Полный пансион у девушки с медовым голосом – это звучало заманчиво. С другой стороны, километров 130 от Москвы, а то и дальше. И наверняка полная глушь без мобильной связи – похоже на начало фильма ужасов. Егор хмыкнул.
Четырехкомнатная квартира плавно трансформировалась в деревянную развалюшку у дремучего леса.
– Исторической ценности портрет не имеет.
Еще одна иллюзия разбилась.
– Я могла бы заплатить вам… – озвученная сумма была выше любых притязаний. – Этого достаточно? Материалы, естественно, за мой счет.
Это было вовсе не естественно, но приятно. Интересно, как звучит ее голос, когда она улыбается?
– И все же, – он еще колебался, – есть опасность испортить…

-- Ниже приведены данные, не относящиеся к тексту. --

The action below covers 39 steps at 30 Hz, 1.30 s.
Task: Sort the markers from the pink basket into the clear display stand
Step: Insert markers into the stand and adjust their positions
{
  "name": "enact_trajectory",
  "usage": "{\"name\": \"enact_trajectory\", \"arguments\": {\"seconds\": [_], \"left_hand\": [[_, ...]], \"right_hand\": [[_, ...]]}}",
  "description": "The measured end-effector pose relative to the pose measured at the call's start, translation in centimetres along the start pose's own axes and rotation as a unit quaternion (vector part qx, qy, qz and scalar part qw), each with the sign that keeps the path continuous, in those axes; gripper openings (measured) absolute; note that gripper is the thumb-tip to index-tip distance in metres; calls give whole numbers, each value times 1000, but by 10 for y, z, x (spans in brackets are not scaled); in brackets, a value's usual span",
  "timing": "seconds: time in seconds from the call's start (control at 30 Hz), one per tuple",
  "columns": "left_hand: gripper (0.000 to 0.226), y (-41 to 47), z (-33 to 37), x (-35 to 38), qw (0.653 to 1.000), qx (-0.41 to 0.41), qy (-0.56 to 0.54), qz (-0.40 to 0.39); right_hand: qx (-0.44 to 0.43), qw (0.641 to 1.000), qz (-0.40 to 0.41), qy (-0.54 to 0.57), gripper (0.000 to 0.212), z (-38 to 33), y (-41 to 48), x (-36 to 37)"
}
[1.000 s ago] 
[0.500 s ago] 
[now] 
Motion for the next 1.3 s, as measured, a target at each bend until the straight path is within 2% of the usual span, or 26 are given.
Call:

– Я заплачу половину вперед.
И тогда он сделал самую большую глупость в своей жизни.
Он согласился.
* * *Егор Маслов был художником-самоучкой, чего в глубине души страшно стеснялся. Заканчивал он заштатный технический вуз, где в первом же семестре на лекциях по черчению проникся красотой геометрических форм и оттенков черного. Лекал он не признавал, к линейкам относился скептически, но твердая рука и интуитивное понимание формы позволяло ему виртуозно выполнять самые сложные чертежи.
Особенное удовольствие доставляла ему работа с ненавистными студентам объемными проекциями, а тени и блики технического рисования приводили буквально в экстаз.
Собственно, на одном черчении он и вытягивал сессии. Масловские чертежи легко обменивались на лабораторки по программированию, на расчетно-графические по гидравлике и на шпаргалки по физике. Его дипломный проект, хоть и переписанный с прошлогоднего, сопровождался столь изысканными изометрическими чертежами в сложных разрезах, что Егор, к своему удивлению, получил на защите пятерку.